● **Aim of the exercise**: Only the lines below from the one containing "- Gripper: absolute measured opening" to the one containing "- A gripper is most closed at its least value" should be repeated, both included and unchanged.

● **Data extract**:
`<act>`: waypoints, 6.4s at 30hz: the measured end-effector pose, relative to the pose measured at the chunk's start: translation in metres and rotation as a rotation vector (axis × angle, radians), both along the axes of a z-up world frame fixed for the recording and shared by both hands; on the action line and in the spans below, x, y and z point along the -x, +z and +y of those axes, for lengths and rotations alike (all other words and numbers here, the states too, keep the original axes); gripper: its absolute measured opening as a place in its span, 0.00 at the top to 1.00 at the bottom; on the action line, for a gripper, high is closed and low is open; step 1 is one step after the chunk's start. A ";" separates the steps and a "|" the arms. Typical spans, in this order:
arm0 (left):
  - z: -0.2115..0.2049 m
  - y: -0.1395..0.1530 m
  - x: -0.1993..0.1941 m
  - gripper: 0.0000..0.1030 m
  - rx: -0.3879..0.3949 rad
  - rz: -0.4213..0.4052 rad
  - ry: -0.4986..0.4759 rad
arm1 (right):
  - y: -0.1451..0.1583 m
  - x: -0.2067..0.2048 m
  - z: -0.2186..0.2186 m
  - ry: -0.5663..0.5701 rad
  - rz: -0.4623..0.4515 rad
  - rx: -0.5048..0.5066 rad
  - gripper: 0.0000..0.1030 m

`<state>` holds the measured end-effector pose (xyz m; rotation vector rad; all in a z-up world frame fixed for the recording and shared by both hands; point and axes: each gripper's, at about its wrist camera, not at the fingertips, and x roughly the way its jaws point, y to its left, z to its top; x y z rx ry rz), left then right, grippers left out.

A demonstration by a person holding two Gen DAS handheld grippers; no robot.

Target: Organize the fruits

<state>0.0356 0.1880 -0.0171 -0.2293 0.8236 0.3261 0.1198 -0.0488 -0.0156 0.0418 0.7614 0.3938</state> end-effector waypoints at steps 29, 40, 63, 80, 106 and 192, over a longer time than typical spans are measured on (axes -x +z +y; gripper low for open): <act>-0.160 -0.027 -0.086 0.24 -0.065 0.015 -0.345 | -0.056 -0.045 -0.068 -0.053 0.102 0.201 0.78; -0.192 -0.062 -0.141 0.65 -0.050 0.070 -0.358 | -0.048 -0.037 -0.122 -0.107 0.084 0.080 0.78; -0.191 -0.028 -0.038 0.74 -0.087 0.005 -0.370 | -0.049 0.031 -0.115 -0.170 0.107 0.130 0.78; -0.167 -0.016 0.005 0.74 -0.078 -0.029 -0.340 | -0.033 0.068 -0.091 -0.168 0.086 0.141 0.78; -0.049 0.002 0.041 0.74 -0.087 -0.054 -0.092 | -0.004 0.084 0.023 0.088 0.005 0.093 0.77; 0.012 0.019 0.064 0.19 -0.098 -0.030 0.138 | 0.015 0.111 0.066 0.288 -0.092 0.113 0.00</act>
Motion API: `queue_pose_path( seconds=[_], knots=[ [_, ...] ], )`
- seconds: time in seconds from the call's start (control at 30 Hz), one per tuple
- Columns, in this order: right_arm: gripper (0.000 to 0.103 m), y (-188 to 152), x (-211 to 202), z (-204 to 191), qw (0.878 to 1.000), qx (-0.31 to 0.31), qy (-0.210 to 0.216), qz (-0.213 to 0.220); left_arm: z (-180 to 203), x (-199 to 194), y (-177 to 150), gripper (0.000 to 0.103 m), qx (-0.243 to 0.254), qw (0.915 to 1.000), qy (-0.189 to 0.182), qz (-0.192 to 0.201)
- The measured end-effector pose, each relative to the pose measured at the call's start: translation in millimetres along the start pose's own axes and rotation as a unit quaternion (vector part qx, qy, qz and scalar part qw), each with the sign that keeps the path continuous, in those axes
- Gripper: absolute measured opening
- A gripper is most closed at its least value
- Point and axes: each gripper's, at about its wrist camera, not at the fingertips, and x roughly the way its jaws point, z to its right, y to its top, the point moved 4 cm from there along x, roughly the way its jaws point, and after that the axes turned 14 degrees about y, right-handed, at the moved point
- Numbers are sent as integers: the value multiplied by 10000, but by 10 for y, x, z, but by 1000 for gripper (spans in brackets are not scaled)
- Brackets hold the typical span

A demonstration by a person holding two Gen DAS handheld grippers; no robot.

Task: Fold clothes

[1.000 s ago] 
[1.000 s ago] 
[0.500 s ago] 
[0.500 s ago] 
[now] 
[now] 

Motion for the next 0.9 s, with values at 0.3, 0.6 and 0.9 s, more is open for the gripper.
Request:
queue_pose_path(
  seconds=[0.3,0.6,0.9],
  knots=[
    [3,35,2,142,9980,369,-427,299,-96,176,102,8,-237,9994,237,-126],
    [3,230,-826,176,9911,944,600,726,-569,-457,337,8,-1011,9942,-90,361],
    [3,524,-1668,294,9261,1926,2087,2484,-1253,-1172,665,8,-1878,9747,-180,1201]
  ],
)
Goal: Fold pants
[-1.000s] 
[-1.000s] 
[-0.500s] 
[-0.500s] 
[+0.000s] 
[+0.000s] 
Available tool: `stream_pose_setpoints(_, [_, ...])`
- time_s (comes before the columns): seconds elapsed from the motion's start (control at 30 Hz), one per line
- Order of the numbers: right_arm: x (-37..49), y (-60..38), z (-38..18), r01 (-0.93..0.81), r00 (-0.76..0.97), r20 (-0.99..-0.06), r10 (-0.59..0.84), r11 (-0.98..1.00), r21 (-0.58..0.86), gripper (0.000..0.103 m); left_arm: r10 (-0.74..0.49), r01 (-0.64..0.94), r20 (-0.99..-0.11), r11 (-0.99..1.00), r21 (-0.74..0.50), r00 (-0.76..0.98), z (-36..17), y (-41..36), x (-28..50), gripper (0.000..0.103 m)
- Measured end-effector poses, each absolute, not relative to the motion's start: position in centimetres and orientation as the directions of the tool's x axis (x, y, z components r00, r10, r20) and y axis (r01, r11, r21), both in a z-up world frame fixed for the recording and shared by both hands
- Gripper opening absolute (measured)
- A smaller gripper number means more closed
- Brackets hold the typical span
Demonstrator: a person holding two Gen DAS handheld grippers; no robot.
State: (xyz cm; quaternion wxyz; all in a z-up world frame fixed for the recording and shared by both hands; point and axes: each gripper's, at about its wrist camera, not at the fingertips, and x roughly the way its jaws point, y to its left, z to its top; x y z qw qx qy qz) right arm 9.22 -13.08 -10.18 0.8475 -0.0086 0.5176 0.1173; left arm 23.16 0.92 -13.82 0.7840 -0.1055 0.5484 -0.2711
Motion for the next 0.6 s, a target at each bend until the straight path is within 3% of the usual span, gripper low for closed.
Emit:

● **Output for this exercise**:
- Gripper: absolute measured opening
- A gripper is most closed at its least value

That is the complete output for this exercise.